One of the biggest threats was rear-view mirror investing, dangerous because “the strength of investment fundamentals has weakened and new norms are being creative.”

The study notes that your strategy from yesteryear can’t be relied upon, largely due to the changing and uncertain economic and political environment. Recent data demonstrates how the investment tides have changed.

“For example, chasing last year’s winning asset class as a strategy has underperformed a traditional balanced fund by 1.2 per cent per annum over 10 years (excluding costs),” said the report.

“This is because a strategy that buys and sells to follow last year’s winning asset class after it has outperformed assumes that past performance will continue year on year, which does not always eventuate.”

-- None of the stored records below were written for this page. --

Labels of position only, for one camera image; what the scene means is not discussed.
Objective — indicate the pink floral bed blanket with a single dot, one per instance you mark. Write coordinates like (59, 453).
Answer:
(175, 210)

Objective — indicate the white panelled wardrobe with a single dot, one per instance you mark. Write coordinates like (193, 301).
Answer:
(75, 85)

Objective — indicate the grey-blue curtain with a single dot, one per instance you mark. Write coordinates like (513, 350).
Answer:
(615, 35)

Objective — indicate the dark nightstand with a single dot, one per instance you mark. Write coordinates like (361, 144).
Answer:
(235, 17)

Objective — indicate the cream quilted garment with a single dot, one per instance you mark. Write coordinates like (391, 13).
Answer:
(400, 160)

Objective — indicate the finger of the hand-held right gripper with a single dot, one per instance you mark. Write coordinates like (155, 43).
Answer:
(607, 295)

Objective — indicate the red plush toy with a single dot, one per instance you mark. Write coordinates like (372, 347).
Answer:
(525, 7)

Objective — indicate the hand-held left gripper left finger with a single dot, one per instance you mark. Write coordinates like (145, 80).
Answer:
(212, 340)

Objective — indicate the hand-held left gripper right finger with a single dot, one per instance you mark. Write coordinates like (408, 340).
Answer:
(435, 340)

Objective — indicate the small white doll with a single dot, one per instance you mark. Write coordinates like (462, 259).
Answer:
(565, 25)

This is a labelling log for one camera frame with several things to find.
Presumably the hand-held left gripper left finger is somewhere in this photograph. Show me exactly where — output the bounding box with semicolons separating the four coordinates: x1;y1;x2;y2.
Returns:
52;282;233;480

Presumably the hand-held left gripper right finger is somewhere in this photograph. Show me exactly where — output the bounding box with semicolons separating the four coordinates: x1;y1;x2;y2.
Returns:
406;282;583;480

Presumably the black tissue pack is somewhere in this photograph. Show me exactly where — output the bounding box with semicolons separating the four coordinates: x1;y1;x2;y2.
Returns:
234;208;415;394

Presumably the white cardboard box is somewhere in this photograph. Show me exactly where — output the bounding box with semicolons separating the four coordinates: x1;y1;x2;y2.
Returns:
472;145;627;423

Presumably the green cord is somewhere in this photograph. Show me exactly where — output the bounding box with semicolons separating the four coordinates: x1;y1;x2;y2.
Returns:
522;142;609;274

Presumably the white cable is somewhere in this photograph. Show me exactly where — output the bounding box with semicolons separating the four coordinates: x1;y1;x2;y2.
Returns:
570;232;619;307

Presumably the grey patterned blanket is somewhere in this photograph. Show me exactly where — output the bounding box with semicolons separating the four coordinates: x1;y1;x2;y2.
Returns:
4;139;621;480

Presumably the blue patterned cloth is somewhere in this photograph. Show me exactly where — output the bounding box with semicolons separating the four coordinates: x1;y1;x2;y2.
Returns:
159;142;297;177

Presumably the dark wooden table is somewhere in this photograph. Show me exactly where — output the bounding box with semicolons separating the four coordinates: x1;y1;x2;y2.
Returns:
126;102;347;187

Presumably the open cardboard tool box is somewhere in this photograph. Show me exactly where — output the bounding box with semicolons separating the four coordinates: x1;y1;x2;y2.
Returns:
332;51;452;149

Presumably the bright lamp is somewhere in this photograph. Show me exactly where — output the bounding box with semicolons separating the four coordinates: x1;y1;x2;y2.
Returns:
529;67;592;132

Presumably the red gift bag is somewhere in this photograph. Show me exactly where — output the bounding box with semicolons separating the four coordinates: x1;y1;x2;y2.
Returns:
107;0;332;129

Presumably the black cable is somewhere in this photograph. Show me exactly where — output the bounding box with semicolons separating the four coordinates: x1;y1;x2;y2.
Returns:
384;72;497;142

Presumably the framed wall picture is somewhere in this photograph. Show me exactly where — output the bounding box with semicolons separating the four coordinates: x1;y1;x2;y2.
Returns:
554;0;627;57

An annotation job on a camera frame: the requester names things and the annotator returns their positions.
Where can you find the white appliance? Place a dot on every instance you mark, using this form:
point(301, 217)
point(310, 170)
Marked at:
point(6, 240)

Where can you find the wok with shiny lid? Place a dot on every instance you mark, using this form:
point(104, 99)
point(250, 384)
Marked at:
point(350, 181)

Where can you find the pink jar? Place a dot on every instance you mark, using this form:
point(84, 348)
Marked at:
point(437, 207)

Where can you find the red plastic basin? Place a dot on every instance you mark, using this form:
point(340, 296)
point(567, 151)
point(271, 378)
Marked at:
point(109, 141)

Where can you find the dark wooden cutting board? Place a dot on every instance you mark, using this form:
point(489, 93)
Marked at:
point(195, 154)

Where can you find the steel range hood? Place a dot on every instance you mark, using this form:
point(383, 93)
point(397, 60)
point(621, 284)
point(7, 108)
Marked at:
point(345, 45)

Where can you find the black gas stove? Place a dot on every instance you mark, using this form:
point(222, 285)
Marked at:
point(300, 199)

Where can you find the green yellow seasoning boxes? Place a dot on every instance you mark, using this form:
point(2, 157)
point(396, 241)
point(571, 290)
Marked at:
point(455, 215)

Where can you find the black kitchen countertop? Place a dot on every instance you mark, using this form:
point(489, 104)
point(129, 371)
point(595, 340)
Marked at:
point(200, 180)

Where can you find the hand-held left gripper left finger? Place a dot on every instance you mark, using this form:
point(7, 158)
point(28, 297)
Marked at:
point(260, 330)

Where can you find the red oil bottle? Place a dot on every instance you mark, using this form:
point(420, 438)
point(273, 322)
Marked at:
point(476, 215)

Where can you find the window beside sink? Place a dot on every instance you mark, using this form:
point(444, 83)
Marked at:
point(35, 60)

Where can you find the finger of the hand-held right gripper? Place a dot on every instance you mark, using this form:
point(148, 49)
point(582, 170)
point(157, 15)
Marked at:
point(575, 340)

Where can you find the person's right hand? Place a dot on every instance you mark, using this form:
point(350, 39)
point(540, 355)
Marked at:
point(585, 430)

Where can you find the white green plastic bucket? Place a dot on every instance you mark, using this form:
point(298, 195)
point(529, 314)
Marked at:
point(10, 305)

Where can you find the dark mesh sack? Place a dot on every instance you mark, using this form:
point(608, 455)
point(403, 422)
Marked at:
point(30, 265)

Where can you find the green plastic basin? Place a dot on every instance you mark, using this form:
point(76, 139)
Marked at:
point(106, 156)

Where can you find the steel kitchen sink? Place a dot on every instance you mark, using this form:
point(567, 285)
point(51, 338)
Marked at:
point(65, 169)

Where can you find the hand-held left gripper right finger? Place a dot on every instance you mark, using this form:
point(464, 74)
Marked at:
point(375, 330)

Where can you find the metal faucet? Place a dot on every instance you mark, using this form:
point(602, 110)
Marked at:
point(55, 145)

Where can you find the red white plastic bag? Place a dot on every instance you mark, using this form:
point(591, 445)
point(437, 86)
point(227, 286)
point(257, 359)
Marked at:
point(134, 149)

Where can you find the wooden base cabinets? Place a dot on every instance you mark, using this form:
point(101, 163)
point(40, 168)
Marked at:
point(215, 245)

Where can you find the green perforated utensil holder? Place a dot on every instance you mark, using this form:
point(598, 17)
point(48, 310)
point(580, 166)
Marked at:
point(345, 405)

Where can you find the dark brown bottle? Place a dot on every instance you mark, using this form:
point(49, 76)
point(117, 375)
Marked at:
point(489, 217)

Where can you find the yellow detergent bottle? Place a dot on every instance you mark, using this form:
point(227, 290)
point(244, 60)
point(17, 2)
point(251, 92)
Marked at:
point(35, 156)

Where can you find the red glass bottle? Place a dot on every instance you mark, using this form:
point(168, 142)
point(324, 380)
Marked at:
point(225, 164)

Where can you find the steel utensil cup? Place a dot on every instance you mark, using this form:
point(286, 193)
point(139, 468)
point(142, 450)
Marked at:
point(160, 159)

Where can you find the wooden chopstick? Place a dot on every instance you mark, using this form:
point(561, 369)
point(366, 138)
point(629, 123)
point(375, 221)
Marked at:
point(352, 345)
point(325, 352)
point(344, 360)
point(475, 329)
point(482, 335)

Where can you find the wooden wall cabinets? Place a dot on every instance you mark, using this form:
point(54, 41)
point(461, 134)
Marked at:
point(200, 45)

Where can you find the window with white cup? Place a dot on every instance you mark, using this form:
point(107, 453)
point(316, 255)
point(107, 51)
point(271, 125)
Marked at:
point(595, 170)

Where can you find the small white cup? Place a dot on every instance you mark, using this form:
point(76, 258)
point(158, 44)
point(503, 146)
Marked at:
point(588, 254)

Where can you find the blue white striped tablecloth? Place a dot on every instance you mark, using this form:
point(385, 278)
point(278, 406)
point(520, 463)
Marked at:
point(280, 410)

So what’s the solution? Finding investment opportunities that are dynamically managed and respond to real time market changes. This is where a managed fund and active investor can make all the difference.

The 10-year return rates for Australian managed funds are relatively comparable to global shares (5.5 per cent hedged versus 4.2 per cent unhedged) on a before tax basis, and while managed funds may not have been able to outperform everything, they did outstrip Australian shares (4.3 per cent) as an asset class. A balanced managed fund is regarded as having a ratio of 70/30 growth assets/defensive assets.

Residential investment property was among only three asset classes, along with global fixed income and Australian bonds, which exceeded a typical balanced fund target for the past 10 years – posting a before tax average return rate of 8.1 per cent. Meanwhile, Australian listed property, last year continued its flat run from 2015 and was the worst performer at 0 per cent per annum.

There’s no guarantee that these trends will continue into the next decade, so investors can’t trust any of these trends. The study cautions against relying on residential property for stable returns, a traditionally well-worn investment strategy by local investors.

“Following residential property’s star performance up to 2015, it again retained its place in 2016. However, we believe it carries significant stock-specific risk for people seeking stable, positive returns,” said the report.

While residential property overall has achieved strong positive returns over the last 10 and 20 years, it would be a mistake to blindly rely on the upward trend continuing across the board i.e. for the one or two properties an investor may have exposure to.”

It’s difficult to identify when something is overvalued, even when price-to-earnings ratios are high or assets appear in bubble territory, the ‘overstretched’ often proving to have more pull.

Everyone has a different bench mark, and as the study said “new norms” are always being created.

The 2017 Russell Investments/AST Long-Term Investing Report called on market forecaster Jeremy Grantham of GMO to explain the current investment landscape, which is believes is peppered with over-priced traditional assets. In February, GMO forecasted an average annual decline of 3.8 per cent for US large-cap equities and 0.8 per cent for US bonds over the next seven years.

Most strategists do agree that historically low yields are likely to remain for traditional asset classes, particularly bonds and shares. The study noted that higher volatility than before makes greater diversifications and active portfolio management all the more important.

“Instead of a ‘set and forget’ approach which relies on a steady-state, unchanging market environment, investors faced with volatile markets will require a nimble approach, shifting between asset classes and sub-asset classes in real time as market conditions change.”